ASSIGNMENT:
Within the entries below, please retype exactly the lines starting with the line that has "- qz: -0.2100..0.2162" and going on through the line that has "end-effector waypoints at", but not the pictures.

SOURCE RECORDS:

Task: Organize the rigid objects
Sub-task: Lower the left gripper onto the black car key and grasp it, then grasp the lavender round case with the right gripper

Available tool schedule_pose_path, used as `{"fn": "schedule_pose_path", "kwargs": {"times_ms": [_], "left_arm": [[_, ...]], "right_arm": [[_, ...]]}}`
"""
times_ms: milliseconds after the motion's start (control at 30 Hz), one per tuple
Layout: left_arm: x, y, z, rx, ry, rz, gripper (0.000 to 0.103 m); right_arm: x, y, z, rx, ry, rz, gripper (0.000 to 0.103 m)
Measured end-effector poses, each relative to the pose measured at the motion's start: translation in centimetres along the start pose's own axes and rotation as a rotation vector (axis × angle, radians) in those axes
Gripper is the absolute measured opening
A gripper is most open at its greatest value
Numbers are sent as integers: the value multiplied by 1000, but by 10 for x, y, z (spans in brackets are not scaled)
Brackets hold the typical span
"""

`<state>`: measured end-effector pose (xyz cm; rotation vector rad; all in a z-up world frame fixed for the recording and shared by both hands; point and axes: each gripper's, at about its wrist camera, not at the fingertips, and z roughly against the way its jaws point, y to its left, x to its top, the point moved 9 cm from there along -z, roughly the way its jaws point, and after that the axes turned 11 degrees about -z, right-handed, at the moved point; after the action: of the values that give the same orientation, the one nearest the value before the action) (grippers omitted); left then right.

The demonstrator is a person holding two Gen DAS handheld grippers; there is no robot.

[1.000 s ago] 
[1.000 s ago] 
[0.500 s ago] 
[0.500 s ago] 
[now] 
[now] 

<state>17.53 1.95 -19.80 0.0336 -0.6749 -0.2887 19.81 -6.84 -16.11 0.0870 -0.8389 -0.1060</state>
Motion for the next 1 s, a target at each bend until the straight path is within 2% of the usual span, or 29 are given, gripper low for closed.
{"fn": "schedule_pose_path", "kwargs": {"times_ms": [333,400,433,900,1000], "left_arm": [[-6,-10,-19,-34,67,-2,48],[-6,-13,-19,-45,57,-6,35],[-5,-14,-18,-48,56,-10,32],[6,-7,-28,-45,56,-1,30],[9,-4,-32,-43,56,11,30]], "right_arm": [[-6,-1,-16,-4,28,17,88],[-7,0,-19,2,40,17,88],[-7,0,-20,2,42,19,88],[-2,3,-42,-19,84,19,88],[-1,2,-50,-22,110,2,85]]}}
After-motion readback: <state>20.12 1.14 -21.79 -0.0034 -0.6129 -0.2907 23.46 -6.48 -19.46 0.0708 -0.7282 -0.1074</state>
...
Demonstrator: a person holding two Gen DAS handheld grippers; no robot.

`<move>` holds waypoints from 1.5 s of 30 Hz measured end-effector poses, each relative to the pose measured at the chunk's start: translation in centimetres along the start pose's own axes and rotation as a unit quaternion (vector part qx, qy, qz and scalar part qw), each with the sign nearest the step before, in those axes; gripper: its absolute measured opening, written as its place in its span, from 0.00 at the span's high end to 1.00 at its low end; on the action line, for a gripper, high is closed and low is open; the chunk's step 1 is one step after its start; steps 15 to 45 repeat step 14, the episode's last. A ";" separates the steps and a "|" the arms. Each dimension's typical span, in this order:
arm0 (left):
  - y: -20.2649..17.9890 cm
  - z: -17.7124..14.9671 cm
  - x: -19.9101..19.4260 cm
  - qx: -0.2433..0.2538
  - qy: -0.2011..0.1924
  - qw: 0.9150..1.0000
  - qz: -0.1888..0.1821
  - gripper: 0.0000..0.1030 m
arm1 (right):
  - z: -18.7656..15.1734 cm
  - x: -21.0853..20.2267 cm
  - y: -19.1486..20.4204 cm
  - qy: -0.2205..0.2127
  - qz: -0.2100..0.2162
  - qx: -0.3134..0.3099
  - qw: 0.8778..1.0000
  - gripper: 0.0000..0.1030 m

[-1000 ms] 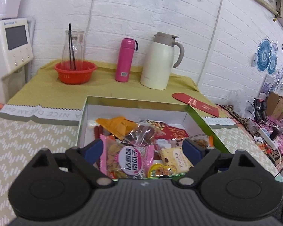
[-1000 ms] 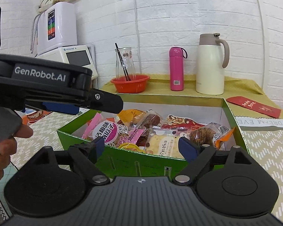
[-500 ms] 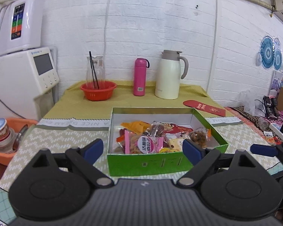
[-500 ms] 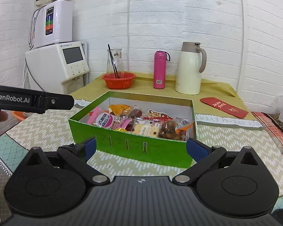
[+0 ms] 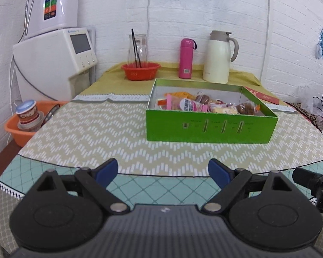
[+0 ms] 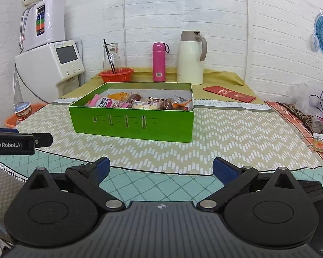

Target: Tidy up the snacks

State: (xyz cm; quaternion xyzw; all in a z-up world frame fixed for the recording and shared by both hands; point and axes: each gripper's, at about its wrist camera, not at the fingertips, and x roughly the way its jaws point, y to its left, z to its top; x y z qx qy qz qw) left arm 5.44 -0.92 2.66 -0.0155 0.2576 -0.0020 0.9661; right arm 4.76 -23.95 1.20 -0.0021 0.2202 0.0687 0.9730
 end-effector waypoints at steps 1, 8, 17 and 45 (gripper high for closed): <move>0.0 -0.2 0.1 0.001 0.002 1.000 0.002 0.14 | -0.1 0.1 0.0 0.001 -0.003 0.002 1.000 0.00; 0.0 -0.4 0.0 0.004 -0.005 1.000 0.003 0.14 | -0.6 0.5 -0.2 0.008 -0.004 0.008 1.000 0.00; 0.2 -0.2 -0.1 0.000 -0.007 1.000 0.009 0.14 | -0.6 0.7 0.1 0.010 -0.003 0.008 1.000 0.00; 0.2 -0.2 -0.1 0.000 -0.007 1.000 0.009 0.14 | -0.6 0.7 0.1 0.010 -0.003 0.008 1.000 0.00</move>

EXERCISE ANSWER:
  - qz: -0.2100..0.2162
  - qx: -0.3134..0.3099
  - qw: 0.8778..1.0000
  - gripper: 0.0000..0.1030 m

[-1000 ms] 
[-1000 ms] 
[-500 ms] 
[-500 ms] 
[+0 ms] 
[+0 ms] 

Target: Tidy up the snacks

State: (xyz cm; quaternion xyzw; all in a z-up world frame fixed for the recording and shared by both hands; point and axes: each gripper's, at about its wrist camera, not at the fingertips, and x roughly the way its jaws point, y to its left, z to its top; x y z qx qy qz qw) left arm 5.44 -0.92 2.66 -0.0155 0.2576 -0.0020 0.9661; right arm 4.76 -23.95 1.20 -0.0021 0.2202 0.0687 0.9730
 end-effector waypoints at steps 1, 8, 17 and 45 (gripper high for closed): <move>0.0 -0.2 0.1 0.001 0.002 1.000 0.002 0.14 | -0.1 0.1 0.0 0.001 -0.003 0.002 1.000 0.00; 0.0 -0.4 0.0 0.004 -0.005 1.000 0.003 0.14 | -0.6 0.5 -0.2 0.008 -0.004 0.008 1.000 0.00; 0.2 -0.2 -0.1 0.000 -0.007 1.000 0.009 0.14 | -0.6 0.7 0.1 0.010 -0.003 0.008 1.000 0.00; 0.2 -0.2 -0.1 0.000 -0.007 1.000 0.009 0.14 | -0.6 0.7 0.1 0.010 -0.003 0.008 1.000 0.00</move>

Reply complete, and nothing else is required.